Fungal keratitis (FK) is a potentially sight-threatening fungal infection of the cornea and has been reported to account for about half of all microbial keratitis cases requiring therapeutic penetrating keratoplasty (1, 2). FK develops rapidly and can lead to corneal ulcers and vision loss; therefore, early diagnosis and prompt treatment are essential to prevent long-term complications. It is typically caused by Aspergillus species, Candida species, and several species of the genus Fusarium, mostly Fusarium solani that is the most virulent, associated with the ability to generate resistance to many antifungal agents (3–7). Trauma to the cornea is the most common risk factor for FK, followed by topical corticosteroid use, ocular surface disease, contact lens use, and systemic immunosuppression (8–10). In all patients with a suspicion of keratomycosis, a timely diagnosis is among the most important factors because an early diagnosed episode of keratomycosis could favor a good prognosis (11).

Case Report

A 25-year-old female, who had been using disposable soft contact lens for several years, was assessed for a sensation of pain in her left eye. A sty was diagnosed, and medical therapy with tobramycin eye drops was prescribed.

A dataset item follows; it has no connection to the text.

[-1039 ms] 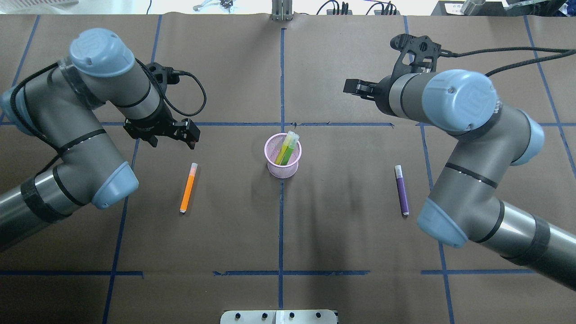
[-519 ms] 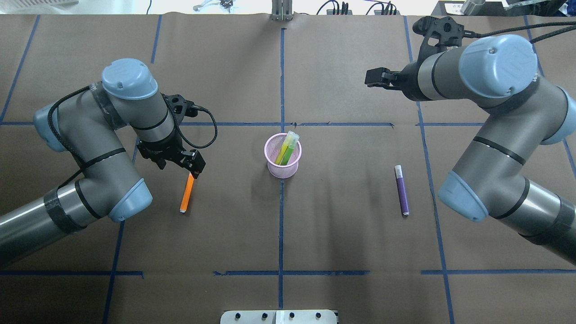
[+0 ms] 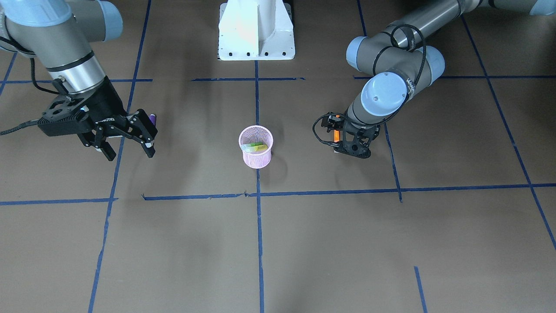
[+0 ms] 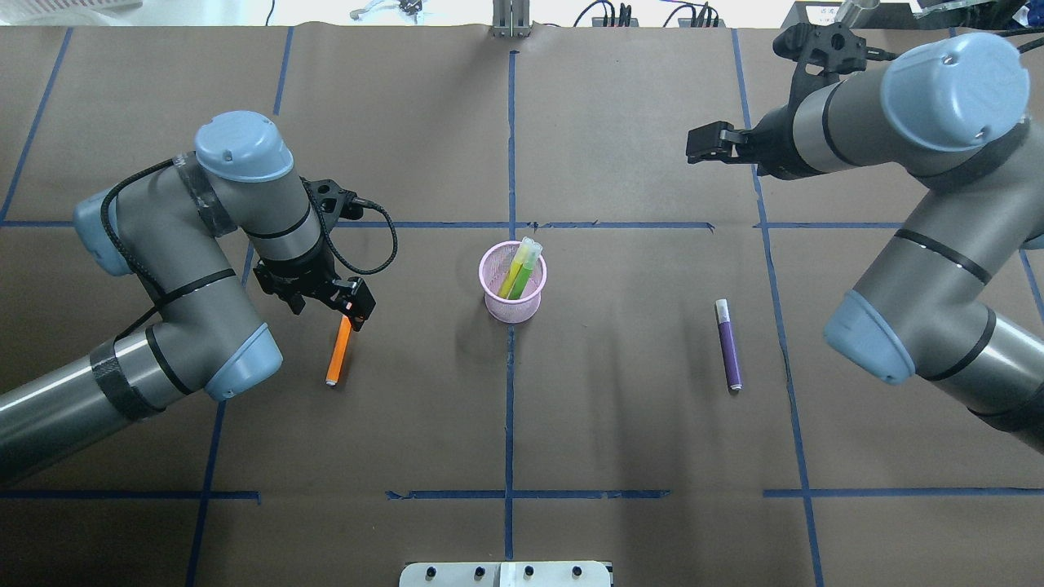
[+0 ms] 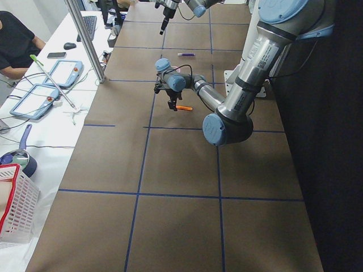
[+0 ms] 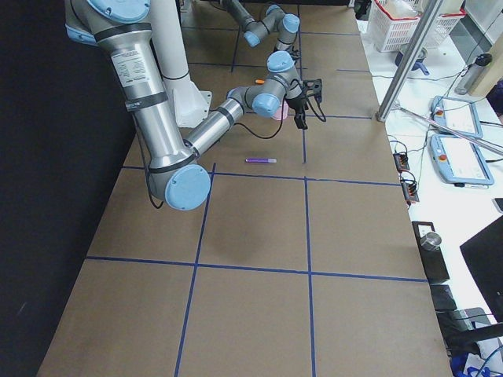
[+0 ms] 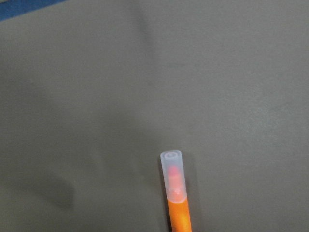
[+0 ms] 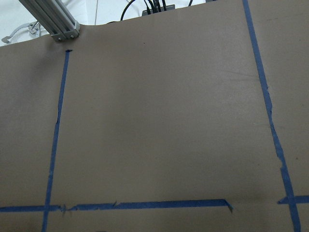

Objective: Collect pens into pen holder
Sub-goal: 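Withdraw the right gripper while the left gripper grasps the orange marker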

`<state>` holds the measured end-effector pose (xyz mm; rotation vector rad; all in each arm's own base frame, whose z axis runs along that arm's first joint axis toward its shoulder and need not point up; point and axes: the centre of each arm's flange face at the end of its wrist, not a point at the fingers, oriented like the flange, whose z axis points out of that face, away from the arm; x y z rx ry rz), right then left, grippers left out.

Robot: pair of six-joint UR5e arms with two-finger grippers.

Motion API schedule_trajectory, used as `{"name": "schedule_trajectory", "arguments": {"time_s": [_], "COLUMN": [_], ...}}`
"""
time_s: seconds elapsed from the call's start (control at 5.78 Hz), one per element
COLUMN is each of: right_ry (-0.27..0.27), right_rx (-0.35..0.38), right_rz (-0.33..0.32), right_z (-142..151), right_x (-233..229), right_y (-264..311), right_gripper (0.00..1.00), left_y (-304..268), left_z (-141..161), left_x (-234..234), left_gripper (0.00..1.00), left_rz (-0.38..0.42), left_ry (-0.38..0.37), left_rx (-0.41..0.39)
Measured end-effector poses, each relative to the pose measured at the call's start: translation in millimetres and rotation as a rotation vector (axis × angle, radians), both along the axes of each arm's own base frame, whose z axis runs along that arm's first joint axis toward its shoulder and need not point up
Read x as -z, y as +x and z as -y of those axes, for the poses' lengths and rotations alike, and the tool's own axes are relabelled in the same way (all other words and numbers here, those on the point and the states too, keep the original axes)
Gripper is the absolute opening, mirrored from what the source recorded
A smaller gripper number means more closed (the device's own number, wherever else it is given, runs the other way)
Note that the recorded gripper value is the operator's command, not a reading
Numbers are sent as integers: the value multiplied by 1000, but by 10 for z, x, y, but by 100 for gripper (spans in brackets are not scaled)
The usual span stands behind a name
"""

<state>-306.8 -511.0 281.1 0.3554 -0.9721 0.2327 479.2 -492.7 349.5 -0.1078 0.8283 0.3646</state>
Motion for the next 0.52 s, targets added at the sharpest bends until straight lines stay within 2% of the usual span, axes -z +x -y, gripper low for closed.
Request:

After 10 days, despite topical antibiotic therapy for the persistence of pain, the patient referred a reduction of visual acuity to 6/15, and because of the appearance of diffuse edema at the epithelial level, Acanthamoeba keratitis was suspected; a swab was taken and analyzed together with her contact lenses for a microbiological examination. Other than therapy with tobramycin drops every 2 h, Polihexanide 0.02% (PHMB) eye drops were also administered (2 drops × 6 v/die). The patient's condition subsequently deteriorated rapidly, and 3 days later, she was hospitalized. On local examination, corneal abscess with a collection of purulent inflammatory exudate of ~1 mm in size was observed (Figure 1). No view of the lens or fundus was possible, and vision was impaired. Routine blood tests were normal, and the search for Acanthamoeba from the swab and contact lenses was negative. Therapy with vancomycin intravenous 1 g daily and ceftazidime 1 g every 12 h daily was started. Atropine drops 3 per day, levofloxacin and tobramycin drops every 2 h, and PHMB (2 drops × 6 v/die) were also administered. Corneal scraping was performed 4 days later and sent to the Clinical Pathology Service that reported the presence of yeast cells on Gram stain, and that there was a fungal culture in progress. Considering the suspicion of probable Candida infection, vancomycin was changed to topical fluconazole (200 mg/100 ml) 1 drop every hour, and caspofungin intravenous (50 mg/die) was also administered, whereas the PHMB eye drops and tobramycin drops were stopped. After 6 days, the anterior chamber was washed with fluconazole (200 mg/100 ml), and fibrinous tissue was taken and reported as fibrin-leukocyte exudate. After a slight improvement in symptoms, the patient's condition worsened, and after a further anterior chamber washing with fluconazole, a corneal transplant was performed with removal of the membrane that covers the corneal iris angle and the crystalline lens, followed by intraocular lens (IOL) implantation. The patient was discharged from the hospital after 10 days. On the 26th day after the transplant, she was hospitalized again due to a worsening of her clinical condition (Figure 2).

FIGURE 1

Figure 1. (A) Corneal abscess with fibrinous branches. (B) Collection of purulent inflammatory exudate.

FIGURE 2

Figure 2. (A,B) Condition after corneal transplant at the time of discharge. (C) Appearance of hypopyon and abscess (D) at the time of the second hospitalization.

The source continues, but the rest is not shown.